Data Engineering
Data platform: free-recall review
Retrieval beats re-reading. For each prompt, reconstruct a full answer from memory before you open the model answer — the effort of pulling the whole track together is what fuses the separate stores into one mental model.
Reconstruct the track’s spine without looking back: why OLTP and OLAP split, where the transform runs, how Parquet prunes, what an MV trades, why the log is the source of truth, and how search and vectors divide relevance — and how the seams between them are designed.
- 01Why can't one storage layout serve both the OLTP checkout path and OLAP revenue scans, and what is the standard two-store answer?
- 02What does choosing ELT over ETL actually buy you, and what is the cost?
- 03How does Parquet skip data, and what code mistake silently defeats it?
- 04What does a materialized view trade, and how do you keep that tradeoff honest in production?
- 05Why is the append-only event log the source of truth in event sourcing, and how does current state relate to it?
- 06How do full-text search and vector search divide the relevance problem, and why do mature systems run both?

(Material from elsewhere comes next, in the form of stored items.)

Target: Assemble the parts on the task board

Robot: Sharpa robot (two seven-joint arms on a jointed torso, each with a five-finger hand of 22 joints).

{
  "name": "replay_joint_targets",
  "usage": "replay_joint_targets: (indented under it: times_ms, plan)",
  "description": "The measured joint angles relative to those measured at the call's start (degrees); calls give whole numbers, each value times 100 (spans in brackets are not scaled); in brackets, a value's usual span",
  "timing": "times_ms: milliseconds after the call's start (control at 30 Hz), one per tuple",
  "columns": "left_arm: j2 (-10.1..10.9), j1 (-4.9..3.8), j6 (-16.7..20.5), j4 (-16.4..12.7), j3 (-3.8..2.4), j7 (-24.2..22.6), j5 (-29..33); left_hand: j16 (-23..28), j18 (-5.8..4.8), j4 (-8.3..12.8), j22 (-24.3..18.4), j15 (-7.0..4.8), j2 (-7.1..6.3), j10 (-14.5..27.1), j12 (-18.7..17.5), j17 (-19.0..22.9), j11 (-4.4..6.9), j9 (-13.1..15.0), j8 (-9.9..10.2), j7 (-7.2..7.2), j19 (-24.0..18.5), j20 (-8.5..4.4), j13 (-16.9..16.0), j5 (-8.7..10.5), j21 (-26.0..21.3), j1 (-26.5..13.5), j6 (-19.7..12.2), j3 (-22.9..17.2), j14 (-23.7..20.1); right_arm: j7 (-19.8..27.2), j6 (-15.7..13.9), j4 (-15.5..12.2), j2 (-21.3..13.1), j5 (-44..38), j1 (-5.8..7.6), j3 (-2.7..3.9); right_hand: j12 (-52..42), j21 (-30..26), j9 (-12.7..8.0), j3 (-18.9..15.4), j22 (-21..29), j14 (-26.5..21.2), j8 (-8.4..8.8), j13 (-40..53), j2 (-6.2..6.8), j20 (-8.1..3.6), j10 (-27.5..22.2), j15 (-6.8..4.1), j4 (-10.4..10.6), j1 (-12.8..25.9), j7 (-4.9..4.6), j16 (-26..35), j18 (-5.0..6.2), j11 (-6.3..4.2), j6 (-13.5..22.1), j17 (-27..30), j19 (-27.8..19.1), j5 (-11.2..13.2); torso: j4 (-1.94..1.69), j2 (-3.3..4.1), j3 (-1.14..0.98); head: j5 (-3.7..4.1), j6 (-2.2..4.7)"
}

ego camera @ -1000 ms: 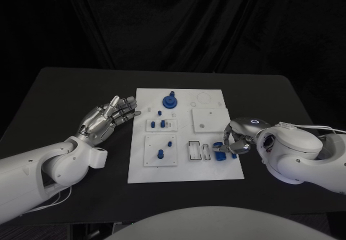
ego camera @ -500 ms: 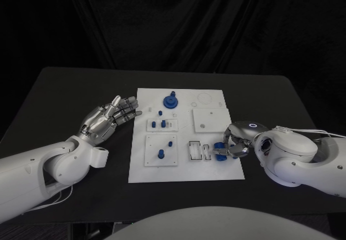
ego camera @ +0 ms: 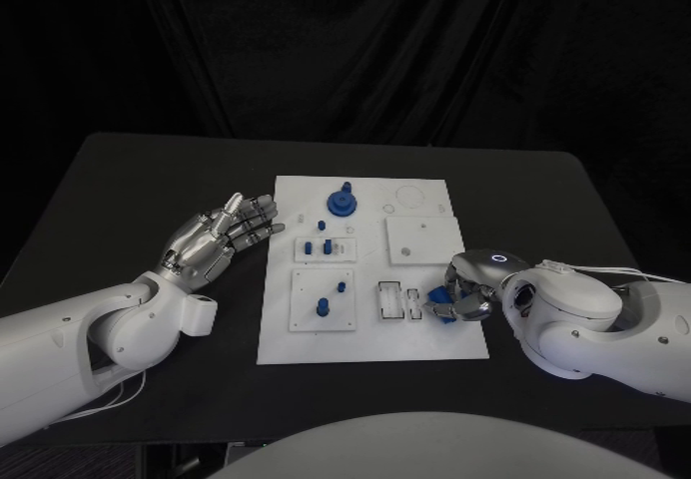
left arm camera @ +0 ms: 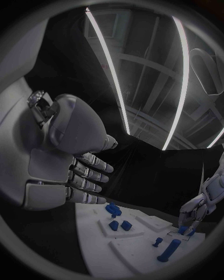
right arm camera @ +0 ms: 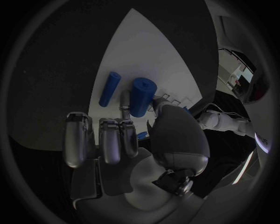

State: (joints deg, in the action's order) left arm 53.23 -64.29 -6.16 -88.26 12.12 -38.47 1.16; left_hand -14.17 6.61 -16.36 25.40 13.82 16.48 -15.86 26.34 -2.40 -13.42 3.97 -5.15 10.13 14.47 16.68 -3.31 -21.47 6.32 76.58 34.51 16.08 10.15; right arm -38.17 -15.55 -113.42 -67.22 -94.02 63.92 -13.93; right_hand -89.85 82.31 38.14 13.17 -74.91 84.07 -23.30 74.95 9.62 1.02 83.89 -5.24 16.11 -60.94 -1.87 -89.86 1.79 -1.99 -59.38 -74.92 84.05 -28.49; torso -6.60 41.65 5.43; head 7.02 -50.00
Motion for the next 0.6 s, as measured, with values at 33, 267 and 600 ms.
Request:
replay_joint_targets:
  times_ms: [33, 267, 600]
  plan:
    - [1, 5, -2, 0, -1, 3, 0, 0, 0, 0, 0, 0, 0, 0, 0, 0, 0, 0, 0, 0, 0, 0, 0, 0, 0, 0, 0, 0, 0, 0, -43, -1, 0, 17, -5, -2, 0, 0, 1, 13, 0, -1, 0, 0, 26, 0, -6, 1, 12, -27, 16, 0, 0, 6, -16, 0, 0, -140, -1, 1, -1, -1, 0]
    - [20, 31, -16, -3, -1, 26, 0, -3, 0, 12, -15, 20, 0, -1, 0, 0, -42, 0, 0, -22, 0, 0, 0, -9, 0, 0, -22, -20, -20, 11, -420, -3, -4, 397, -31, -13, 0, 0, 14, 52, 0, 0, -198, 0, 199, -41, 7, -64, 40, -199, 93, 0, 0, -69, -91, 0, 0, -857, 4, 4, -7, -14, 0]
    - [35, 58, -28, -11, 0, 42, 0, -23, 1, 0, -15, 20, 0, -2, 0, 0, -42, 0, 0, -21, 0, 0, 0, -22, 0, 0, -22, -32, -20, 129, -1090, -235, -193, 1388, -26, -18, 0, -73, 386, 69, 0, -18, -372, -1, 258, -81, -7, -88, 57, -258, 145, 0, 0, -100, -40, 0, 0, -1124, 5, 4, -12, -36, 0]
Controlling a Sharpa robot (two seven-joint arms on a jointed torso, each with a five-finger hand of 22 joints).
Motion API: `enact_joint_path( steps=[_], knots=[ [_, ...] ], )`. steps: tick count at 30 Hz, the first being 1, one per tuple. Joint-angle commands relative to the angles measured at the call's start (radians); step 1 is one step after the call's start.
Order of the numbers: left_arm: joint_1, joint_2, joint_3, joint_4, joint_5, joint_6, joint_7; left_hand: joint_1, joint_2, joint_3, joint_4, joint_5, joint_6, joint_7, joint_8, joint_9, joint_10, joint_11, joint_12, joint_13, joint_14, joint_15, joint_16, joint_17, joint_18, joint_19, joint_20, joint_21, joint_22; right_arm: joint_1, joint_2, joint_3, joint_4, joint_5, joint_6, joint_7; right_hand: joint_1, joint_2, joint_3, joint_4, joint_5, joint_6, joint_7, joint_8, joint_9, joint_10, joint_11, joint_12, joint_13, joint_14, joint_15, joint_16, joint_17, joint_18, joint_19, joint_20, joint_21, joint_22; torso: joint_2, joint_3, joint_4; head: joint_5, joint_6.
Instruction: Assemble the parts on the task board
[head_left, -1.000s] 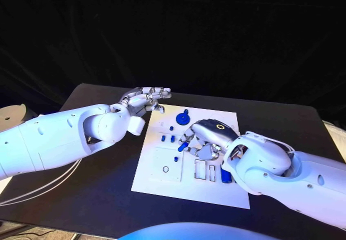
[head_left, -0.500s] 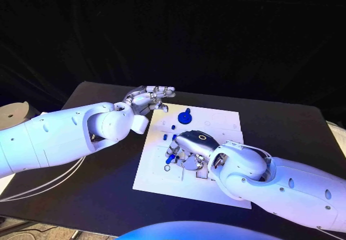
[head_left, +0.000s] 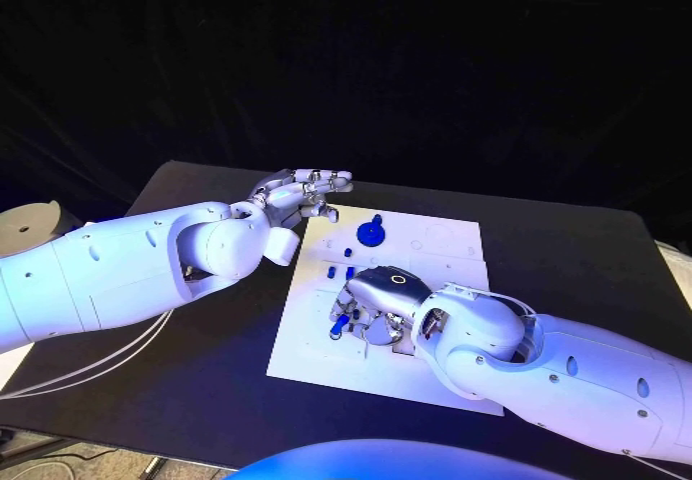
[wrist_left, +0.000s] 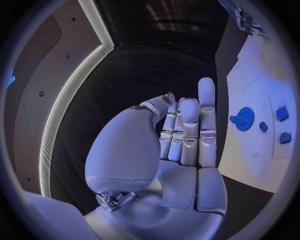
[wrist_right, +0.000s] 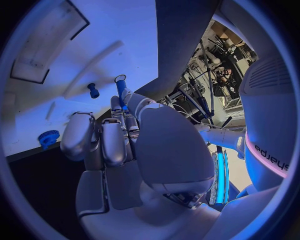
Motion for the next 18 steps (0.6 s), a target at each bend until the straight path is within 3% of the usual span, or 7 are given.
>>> enact_joint_path(
  steps=[1,18],
  knots=[
    [0.001,0.002,0.001,0.001,0.002,0.02,0.004,-0.007,0.003,0.0,-0.003,0.006,-0.004,0.004,0.007,-0.001,-0.001,0.002,0.002,0.0,-0.009,-0.001,-0.005,-0.001,0.019,-0.008,0.0,-0.007,-0.001,-0.002,0.001,-0.001,-0.003,-0.026,0.045,0.003,0.003,0.008,0.013,-0.009,0.003,0.001,0.006,0.0,0.001,0.026,-0.016,0.006,0.002,0.044,0.004,0.004,0.0,0.003,-0.003,0.002,0.005,-0.001,0.0,-0.0008,-0.001,0.0,0.0],
    [0.001,0.003,0.001,0.002,0.002,0.02,0.004,-0.007,0.003,0.0,-0.003,0.006,-0.004,0.004,0.007,-0.001,-0.001,0.002,0.002,0.0,-0.009,-0.001,-0.005,-0.001,0.019,-0.008,0.0,-0.007,-0.001,-0.009,0.034,-0.007,-0.029,-0.053,0.075,-0.02,-0.001,0.008,0.014,-0.01,0.003,0.002,0.006,0.0,0.002,0.026,-0.016,0.005,0.002,0.043,0.004,0.003,-0.001,0.003,-0.003,0.002,0.004,-0.002,0.001,-0.0018,0.0007,0.001,-0.004]
  ],
)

If you reconstructed each answer, you hold the track’s spine: OLTP and OLAP split because no layout wins both access patterns; ELT buys replay by retaining raw; Parquet prunes via footer stats unless a function hides the column; an MV trades staleness for read speed and needs a declared freshness SLA; the event log is the source of truth and state is a fold over it; and search plus vectors divide lexical from semantic relevance. Above all, each store is correct for its job — the system stays correct only when you design the contract, delivery guarantee, freshness, and reconciliation at every seam between them.